* [Records from a data collection]
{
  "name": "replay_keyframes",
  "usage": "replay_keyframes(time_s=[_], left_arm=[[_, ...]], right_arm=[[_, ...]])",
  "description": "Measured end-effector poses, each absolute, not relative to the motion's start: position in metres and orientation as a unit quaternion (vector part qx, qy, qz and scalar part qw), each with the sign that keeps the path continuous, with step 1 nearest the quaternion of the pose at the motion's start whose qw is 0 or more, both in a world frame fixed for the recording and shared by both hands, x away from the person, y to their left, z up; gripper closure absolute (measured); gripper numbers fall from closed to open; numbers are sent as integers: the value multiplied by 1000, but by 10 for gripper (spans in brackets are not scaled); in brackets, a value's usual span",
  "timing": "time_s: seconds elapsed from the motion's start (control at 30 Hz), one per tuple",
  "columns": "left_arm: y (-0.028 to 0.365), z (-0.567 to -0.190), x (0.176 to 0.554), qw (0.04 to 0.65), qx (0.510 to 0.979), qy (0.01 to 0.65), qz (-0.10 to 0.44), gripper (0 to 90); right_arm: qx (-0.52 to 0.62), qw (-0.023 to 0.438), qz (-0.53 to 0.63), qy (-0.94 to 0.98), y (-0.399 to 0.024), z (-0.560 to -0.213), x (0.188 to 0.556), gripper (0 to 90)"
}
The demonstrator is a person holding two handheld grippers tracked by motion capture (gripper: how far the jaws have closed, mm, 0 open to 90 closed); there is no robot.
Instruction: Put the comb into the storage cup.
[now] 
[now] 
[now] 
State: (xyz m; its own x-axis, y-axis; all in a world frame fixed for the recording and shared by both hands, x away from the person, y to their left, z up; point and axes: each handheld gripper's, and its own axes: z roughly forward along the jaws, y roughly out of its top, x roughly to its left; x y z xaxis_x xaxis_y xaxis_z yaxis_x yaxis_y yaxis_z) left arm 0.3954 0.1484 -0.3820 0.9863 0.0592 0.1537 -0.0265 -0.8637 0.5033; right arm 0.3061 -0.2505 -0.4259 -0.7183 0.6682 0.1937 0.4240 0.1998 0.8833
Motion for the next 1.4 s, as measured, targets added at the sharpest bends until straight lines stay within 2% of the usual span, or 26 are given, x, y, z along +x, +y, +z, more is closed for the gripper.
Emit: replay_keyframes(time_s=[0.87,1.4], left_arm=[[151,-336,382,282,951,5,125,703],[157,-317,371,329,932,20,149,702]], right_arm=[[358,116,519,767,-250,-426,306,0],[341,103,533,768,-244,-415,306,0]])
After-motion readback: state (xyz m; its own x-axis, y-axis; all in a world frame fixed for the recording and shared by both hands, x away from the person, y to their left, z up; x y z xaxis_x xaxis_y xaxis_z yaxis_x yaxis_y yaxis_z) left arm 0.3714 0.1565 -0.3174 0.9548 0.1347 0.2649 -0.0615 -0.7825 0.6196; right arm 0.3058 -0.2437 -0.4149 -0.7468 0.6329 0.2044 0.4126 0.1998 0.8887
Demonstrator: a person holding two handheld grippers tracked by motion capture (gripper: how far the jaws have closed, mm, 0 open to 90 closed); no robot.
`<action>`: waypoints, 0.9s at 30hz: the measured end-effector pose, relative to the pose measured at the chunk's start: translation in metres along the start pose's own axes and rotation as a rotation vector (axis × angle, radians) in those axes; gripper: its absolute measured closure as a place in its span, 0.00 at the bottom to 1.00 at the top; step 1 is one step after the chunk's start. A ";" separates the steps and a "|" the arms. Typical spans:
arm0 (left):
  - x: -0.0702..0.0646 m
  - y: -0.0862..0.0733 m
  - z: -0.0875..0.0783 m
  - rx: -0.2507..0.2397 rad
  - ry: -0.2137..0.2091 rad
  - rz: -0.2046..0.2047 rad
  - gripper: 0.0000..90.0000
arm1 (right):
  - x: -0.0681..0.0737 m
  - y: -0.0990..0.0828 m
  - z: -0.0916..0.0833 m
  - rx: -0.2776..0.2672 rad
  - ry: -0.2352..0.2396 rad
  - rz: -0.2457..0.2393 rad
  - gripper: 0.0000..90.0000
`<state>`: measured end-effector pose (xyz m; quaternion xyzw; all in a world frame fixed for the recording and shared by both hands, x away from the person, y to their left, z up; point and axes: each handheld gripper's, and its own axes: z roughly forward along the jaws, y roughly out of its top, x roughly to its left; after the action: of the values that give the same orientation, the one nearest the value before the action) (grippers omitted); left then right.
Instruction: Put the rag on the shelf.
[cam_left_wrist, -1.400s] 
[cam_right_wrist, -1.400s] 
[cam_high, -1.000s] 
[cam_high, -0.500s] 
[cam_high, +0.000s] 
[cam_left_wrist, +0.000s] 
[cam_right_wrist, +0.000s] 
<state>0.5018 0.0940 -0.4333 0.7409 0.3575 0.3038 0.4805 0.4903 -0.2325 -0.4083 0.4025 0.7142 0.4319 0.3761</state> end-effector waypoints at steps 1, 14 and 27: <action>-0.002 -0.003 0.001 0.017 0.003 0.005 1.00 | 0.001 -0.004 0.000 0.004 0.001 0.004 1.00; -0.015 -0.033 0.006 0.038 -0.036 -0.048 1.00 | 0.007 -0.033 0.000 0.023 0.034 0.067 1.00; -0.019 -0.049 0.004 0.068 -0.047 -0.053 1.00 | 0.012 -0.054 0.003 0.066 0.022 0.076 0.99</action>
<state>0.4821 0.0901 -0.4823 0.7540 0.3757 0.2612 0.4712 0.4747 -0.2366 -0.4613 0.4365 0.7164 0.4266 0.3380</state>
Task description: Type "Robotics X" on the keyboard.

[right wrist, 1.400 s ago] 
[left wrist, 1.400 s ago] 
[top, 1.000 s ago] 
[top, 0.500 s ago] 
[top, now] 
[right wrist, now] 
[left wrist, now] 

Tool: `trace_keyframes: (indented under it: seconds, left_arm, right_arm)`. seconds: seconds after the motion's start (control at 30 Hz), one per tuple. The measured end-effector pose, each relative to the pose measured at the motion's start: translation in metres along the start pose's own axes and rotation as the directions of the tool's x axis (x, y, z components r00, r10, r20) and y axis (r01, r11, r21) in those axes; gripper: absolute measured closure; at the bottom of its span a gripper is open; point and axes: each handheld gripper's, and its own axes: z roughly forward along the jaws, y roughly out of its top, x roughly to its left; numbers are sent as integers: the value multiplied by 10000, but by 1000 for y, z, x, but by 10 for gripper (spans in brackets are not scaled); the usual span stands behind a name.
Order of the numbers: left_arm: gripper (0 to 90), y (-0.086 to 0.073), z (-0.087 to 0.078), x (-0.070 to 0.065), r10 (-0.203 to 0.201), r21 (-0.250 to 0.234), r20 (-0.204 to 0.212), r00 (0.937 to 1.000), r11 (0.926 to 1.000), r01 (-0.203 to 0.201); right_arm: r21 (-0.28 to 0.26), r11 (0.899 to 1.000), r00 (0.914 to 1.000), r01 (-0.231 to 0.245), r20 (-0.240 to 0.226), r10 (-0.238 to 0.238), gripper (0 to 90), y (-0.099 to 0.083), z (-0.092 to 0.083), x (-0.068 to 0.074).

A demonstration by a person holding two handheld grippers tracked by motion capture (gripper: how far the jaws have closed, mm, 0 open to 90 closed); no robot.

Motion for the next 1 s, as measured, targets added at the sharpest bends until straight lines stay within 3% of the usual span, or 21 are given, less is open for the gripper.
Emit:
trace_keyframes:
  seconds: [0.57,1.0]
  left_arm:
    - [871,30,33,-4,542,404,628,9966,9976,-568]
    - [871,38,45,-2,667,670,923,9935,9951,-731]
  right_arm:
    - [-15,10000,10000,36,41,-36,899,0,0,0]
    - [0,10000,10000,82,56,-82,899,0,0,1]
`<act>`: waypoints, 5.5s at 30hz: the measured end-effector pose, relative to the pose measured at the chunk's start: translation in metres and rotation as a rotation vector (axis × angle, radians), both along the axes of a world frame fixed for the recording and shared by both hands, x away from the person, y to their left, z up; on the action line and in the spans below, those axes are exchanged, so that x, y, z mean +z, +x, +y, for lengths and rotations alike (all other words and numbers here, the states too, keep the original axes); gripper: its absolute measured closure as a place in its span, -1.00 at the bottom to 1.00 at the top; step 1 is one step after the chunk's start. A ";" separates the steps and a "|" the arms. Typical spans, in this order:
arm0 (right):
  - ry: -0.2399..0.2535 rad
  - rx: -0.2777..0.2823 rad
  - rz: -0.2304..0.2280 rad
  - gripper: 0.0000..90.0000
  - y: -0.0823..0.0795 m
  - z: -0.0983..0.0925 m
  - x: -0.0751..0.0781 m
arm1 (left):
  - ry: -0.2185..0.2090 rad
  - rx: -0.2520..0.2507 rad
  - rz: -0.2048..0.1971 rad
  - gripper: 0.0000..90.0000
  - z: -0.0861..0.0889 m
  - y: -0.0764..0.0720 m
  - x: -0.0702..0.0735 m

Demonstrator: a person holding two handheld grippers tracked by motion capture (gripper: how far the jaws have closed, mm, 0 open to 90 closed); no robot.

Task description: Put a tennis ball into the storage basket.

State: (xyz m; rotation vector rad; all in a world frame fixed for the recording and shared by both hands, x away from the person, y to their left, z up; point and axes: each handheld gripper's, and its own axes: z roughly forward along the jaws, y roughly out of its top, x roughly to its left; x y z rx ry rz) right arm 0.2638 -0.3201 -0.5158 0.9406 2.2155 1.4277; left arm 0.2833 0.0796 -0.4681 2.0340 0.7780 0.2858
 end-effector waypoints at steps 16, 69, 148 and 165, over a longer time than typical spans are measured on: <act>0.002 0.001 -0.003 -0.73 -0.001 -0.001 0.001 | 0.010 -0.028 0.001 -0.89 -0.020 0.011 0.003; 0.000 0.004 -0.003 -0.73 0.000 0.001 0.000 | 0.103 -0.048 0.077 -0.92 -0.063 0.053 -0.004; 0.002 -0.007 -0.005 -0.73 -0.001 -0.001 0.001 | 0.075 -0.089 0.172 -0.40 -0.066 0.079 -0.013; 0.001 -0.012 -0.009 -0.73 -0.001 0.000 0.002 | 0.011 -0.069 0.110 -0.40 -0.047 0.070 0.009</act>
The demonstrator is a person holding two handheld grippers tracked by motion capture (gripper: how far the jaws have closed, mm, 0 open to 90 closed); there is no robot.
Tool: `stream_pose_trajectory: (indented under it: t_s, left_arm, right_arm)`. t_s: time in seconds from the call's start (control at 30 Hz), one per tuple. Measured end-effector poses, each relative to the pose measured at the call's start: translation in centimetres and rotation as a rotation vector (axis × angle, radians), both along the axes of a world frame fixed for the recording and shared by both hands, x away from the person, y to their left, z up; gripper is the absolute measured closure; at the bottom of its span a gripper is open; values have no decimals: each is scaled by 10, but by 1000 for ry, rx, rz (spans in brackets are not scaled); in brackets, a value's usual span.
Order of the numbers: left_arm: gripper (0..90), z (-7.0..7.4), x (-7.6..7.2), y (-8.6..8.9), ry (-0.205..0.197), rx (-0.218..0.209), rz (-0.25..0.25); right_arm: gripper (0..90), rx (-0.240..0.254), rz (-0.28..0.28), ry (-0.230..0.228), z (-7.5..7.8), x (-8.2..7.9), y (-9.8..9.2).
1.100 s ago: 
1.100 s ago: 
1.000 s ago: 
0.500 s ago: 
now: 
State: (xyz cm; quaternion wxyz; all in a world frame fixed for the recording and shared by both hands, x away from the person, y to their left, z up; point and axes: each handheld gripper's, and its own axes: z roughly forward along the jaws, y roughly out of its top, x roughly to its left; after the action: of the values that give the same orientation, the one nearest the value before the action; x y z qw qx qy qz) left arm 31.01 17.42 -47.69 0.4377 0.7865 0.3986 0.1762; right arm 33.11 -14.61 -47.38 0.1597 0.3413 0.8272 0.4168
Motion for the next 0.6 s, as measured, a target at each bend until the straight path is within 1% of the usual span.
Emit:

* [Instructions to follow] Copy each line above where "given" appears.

* [The completed task]
Motion for the next 1.4 s, as measured, targets added at the sharpest bends until straight lines stay within 2% of the usual span, or 26 are given, x, y, z along +x, +y, +z, more is closed for the gripper.
Motion for the next 1 s, as measured, targets added at the sharpest bends until straight lines stay within 3% of the usual span, or 21 are given, less is open for the gripper.

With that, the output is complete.